The combat system in Etrian Odyssey is not unlike the one Atlus's Thousand Arms and Shin Megami Tensei games. The first-person gameplay is effective when combined with the shiny new 3D graphics engine that renders the Labyrinth in rich detail, day or night. As you work your way downwards through the twists and turns of the Labyrinth, it really feels like you're lost in a maze. The novelty wears off, though, as you'll find your eyes glued to the 2D map rather than taking in the 3D world to plan your route and avoid roving enemies that pop up. Despite the detailed setting graphics, the character models are anime-styled 2D cutouts and enemies have no attack animations and only one wobble animation and a flash of light indicating that your attack hit them.

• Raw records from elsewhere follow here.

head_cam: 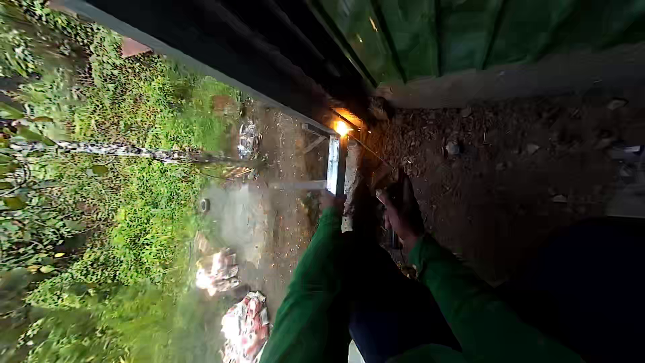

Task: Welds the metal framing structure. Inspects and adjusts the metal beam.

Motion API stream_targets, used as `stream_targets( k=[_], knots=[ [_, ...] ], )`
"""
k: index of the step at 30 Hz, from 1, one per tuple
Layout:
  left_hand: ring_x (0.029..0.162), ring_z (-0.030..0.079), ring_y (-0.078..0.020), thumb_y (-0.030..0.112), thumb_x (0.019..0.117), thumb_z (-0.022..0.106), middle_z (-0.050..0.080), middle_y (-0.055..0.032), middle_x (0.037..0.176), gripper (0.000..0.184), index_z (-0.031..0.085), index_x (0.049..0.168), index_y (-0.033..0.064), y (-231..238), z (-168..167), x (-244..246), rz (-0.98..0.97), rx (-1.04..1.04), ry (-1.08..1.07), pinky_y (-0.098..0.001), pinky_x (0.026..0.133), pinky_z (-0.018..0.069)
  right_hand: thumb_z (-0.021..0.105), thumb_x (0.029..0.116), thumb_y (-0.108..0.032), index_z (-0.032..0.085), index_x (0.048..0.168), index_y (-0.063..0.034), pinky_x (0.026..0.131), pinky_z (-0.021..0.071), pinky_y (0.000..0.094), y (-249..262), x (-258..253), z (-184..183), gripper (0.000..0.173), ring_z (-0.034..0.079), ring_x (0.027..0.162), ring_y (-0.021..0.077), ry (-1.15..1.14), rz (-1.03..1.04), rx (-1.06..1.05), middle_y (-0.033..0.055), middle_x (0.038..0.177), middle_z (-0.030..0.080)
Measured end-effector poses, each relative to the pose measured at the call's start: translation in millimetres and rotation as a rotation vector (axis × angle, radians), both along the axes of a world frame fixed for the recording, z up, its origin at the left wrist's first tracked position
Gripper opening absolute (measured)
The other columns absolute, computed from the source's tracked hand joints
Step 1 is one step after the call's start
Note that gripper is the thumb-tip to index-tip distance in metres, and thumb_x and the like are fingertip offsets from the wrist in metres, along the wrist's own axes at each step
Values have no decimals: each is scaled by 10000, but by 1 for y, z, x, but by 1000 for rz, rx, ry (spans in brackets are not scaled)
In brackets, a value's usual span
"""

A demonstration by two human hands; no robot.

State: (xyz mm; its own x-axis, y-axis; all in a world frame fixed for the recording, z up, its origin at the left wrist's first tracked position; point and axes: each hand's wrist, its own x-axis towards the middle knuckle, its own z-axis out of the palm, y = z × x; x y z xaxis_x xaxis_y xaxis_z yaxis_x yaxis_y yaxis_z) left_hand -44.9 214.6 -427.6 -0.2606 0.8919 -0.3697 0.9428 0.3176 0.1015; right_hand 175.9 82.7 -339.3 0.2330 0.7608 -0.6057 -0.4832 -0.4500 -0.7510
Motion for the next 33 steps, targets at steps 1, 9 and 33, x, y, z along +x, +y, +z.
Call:
stream_targets(
  k=[1, 9, 33],
  knots=[
    [1264, 555, -518, 494, 776, 866, 531, -330, 1414, 1065, 301, 1572, 70, 9, 1, -1, 69, -87, -21, -694, 985, 497, 694, 969, -429, 140, 1649, -262, 503, 562, 414, 0, -1, 0, 893, 579, 531, 217, 0, 4, -3, 138, 938, 630],
    [1223, 602, -495, 437, 772, 881, 589, -325, 1345, 1007, 363, 1527, 19, 7, 9, 6, 64, -64, -27, -661, 1010, 504, 695, 968, -429, 150, 1647, -224, 497, 559, 388, 0, -3, 2, 894, 573, 526, 199, 16, 9, -4, 138, 937, 625],
    [1271, 565, -502, 456, 776, 882, 533, -321, 1426, 1045, 322, 1562, 54, 11, 4, 1, 77, -74, -12, -678, 1014, 487, 702, 955, -456, 89, 1661, -254, 496, 549, 402, 2, -6, -1, 956, 549, 503, 201, 34, 32, -36, 132, 890, 611]
  ],
)
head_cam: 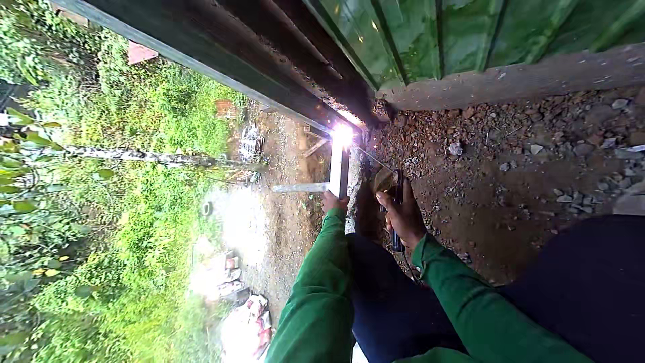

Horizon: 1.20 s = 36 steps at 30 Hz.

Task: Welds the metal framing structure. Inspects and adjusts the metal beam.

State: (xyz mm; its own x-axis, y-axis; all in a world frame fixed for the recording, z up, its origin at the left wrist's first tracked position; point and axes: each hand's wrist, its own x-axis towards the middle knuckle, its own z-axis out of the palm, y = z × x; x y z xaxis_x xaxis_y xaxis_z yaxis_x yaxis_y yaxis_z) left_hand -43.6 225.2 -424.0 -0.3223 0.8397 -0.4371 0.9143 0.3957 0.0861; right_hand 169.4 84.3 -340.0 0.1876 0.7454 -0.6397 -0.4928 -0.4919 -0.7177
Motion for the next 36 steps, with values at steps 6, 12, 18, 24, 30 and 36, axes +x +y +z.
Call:
stream_targets(
  k=[6, 12, 18, 24, 30, 36],
  knots=[
    [1240, 598, -443, 364, 906, 779, 582, -309, 1368, 781, 444, 1490, -31, -6, 10, 9, 24, -42, -47, -600, 1027, 503, 679, 970, -367, 180, 1644, -293, 507, 555, 411, -1, 2, 1, 841, 593, 554, 217, -26, -41, 2, 136, 964, 652],
    [1283, 548, -507, 438, 769, 882, 532, -321, 1419, 1015, 355, 1552, 63, 0, -1, -1, 6, -1, 5, -685, 1003, 487, 700, 967, -432, 113, 1656, -229, 477, 545, 378, -1, 0, -3, 927, 555, 494, 192, 8, -54, -28, 135, 892, 610],
    [1293, 550, -490, 433, 788, 859, 533, -312, 1421, 1004, 332, 1558, 61, 1, -5, -2, 6, -21, 42, -688, 992, 490, 705, 965, -425, 99, 1658, -237, 468, 534, 364, 0, -1, -3, 940, 545, 493, 181, 38, -37, -20, 115, 855, 588],
    [1282, 561, -487, 433, 800, 850, 550, -311, 1407, 996, 327, 1555, 48, 1, -6, -3, -9, -19, 42, -661, 1005, 495, 713, 960, -423, 136, 1650, -229, 462, 531, 358, 0, -3, -2, 920, 535, 485, 174, 49, -40, -13, 118, 884, 594],
    [1315, 526, -503, 446, 792, 861, 508, -318, 1451, 1021, 320, 1566, 58, 1, -5, -4, 3, -4, 12, -691, 1015, 473, 712, 958, -441, 133, 1653, -249, 470, 534, 362, 0, -3, -3, 924, 542, 491, 178, 39, -24, -19, 125, 890, 600],
    [1315, 524, -501, 498, 803, 841, 510, -303, 1455, 1030, 304, 1580, 85, 0, -1, 0, 10, -17, 42, -710, 991, 474, 709, 957, -442, 119, 1657, -265, 465, 533, 363, 1, -4, -3, 932, 538, 483, 179, 55, -32, -19, 116, 878, 604]
  ],
)
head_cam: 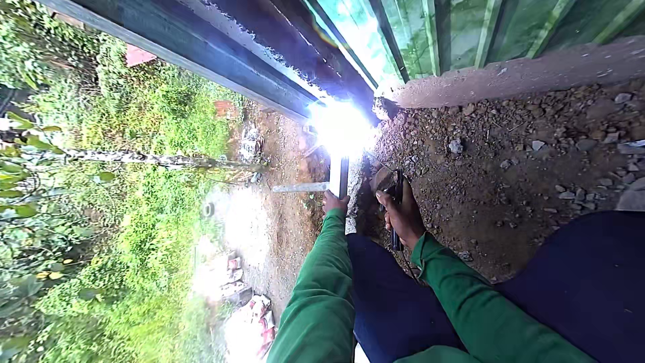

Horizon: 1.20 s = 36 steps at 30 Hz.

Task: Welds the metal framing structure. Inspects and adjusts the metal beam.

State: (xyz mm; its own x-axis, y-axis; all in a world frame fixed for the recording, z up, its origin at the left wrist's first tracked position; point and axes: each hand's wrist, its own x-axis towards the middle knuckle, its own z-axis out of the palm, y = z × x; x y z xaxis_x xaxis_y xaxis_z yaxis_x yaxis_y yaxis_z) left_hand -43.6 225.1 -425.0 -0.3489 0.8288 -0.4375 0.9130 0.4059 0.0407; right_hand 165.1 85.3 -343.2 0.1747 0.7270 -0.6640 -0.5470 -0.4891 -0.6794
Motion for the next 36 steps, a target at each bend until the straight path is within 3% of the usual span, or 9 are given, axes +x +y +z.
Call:
stream_targets(
  k=[3, 5, 6, 12, 29, 36],
  knots=[
    [1310, 531, -497, 458, 815, 845, 524, -315, 1434, 1004, 320, 1570, 55, -1, 2, 2, -3, 0, -24, -700, 1003, 475, 700, 963, -441, 122, 1657, -276, 471, 534, 366, 0, 1, 0, 919, 546, 493, 184, -14, 6, -6, 121, 890, 604],
    [1286, 564, -458, 435, 853, 811, 553, -302, 1409, 956, 328, 1566, 19, -3, 7, 5, -34, -16, -36, -641, 1036, 485, 691, 968, -416, 168, 1643, -283, 489, 552, 391, 0, 0, -2, 864, 569, 513, 202, -47, -14, 12, 134, 912, 624],
    [1268, 571, -473, 426, 814, 845, 562, -310, 1388, 973, 350, 1544, 15, -2, 4, 1, -39, 15, -64, -654, 1031, 487, 693, 966, -416, 165, 1644, -262, 497, 555, 401, -1, 0, -3, 873, 567, 515, 205, -62, -34, 27, 135, 931, 628],
    [1244, 586, -492, 404, 767, 885, 586, -314, 1358, 1017, 338, 1546, 46, 2, -4, -5, -43, 40, -65, -669, 1019, 486, 703, 965, -425, 89, 1661, -236, 468, 539, 369, 0, 0, -2, 947, 551, 493, 185, -29, -26, 1, 120, 868, 598],
    [1284, 556, -485, 428, 790, 860, 561, -302, 1392, 976, 357, 1542, 62, 1, -1, -2, -25, 25, -31, -663, 1021, 482, 707, 961, -439, 114, 1657, -258, 455, 521, 348, 1, 0, -3, 932, 526, 483, 177, 7, -10, -9, 104, 848, 563],
    [1308, 533, -484, 482, 797, 844, 534, -284, 1433, 982, 349, 1558, 111, 1, -1, 0, 13, 9, 2, -716, 977, 474, 695, 964, -448, 143, 1650, -286, 458, 524, 353, 2, -1, -5, 896, 532, 480, 179, -2, -1, -3, 108, 835, 581]
  ],
)
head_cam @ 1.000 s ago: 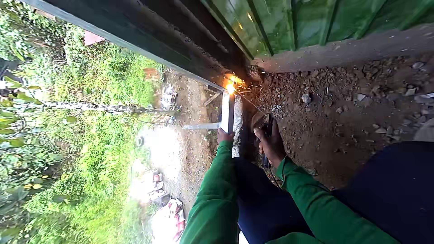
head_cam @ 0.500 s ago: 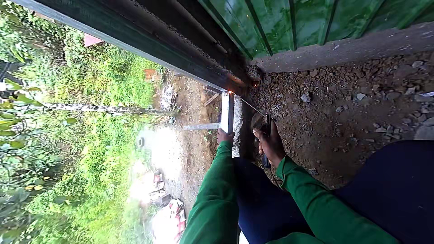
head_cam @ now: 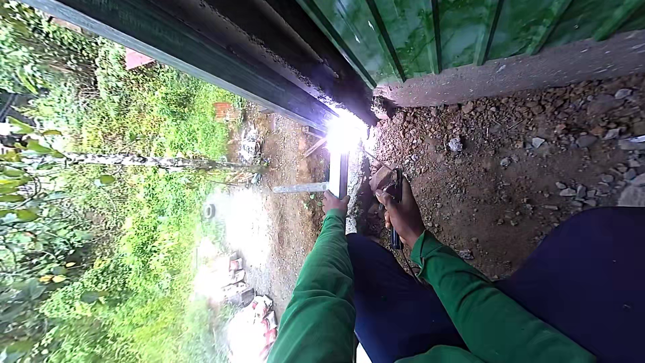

The real appeal of Etrian Odyssey is the renaissance of the classic RPG. Instead of a world that conforms to your level and rewards you with HP every time you level up, you have to strategise about which characters will enter the Labyrinth, how best to allot skill points among your characters, who charges the front line and who stays in back, and how much money you have to spend on reviving dead characters. You'll almost always need one Medic and one "strongman" class in your party (e.g. Landsknecht, Survivalist, Protector) even if you're just going item-hunting. And though Alchemists, Troubadours, and the kinky Dark Hunters can work some nifty magic, it almost doesn't matter until you've got a front line that can cover them while they wait their turn to attack.